Toutefois du fait de la détérioration de l’état des stock de thon albacore ces dernières années, une limitation est imposée par la CTOI à l’échelle de l’océan Indien depuis 2016, sur la base des historiques de pêche de l’état pavillon et par type d’engin.

Les TAAF forment annuellement dix observateurs scientifiques qui embarquent sur les thoniers senneurs autorisés à pêché dans les ZEE de la collectivité ainsi que le palangrier Clipperton. Leur rôle est de collecter des données scientifiques et d’observer les pratiques à bord. Les données sont ensuite transmises aux TAAF puis traitées ultérieurement par l’Institut pour la Recherche et le Développement (IRD) partenaire scientifique des TAAF pour la pêche dans les îles Eparses.

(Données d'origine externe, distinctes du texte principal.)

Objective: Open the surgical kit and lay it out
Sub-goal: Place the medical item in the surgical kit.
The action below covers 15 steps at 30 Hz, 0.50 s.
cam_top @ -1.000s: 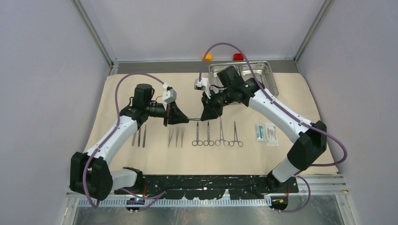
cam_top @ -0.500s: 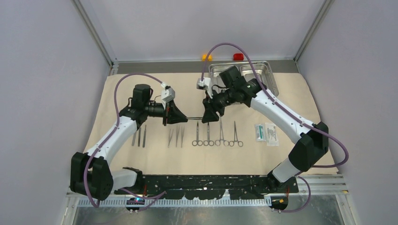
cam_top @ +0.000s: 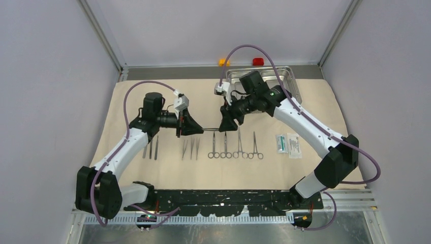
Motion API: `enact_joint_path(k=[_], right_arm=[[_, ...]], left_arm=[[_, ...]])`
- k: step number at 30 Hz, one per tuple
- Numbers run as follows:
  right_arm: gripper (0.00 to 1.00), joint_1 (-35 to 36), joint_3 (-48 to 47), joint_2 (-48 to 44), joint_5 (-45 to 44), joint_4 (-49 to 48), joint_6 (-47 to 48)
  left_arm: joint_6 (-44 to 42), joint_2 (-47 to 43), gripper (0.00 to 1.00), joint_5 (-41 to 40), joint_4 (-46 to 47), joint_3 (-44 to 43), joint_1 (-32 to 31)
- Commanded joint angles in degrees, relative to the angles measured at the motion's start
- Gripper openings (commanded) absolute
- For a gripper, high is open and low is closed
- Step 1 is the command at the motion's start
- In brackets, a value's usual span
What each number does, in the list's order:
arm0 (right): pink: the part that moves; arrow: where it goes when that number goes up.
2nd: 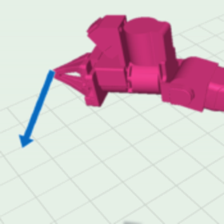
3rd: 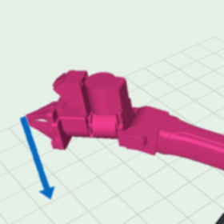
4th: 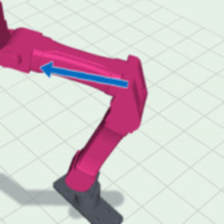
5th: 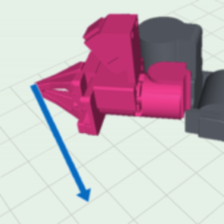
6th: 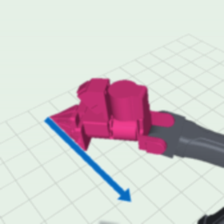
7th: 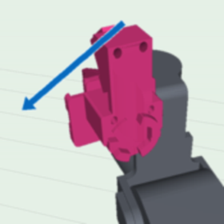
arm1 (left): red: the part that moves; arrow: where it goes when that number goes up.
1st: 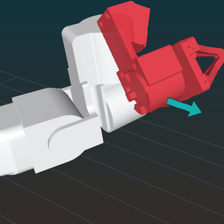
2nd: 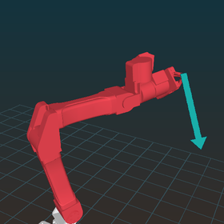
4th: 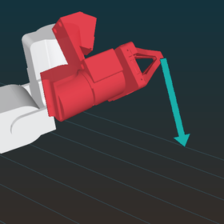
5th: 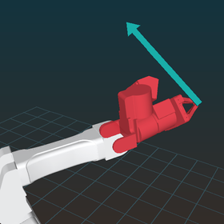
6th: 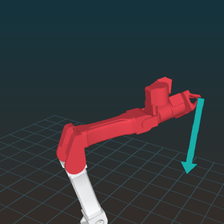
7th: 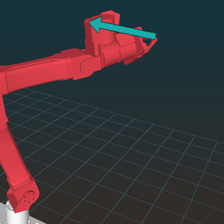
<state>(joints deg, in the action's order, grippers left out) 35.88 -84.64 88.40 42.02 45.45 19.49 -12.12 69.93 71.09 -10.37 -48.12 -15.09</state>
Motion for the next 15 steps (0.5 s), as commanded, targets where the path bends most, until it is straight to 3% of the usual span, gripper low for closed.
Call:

Enfin ces données, une fois traitées, sont transmises à la CTOI. Elles permettront au comité scientifique d’émettre des prescriptions pour une gestion durable de la ressource à l’échelle de l’océan Indien. En outre les observateurs embarqués peuvent sensibiliser les capitaines sur le respect de la réglementation et les bonnes pratiques sans toutefois avoir de rôle coercitif.

La surveillance des eaux contre la pêche illégale est assurée par les services de l’Etat. Dans le cadre de l’action de l’Etat en mer, des moyens militaires et civils sont mis en œuvre.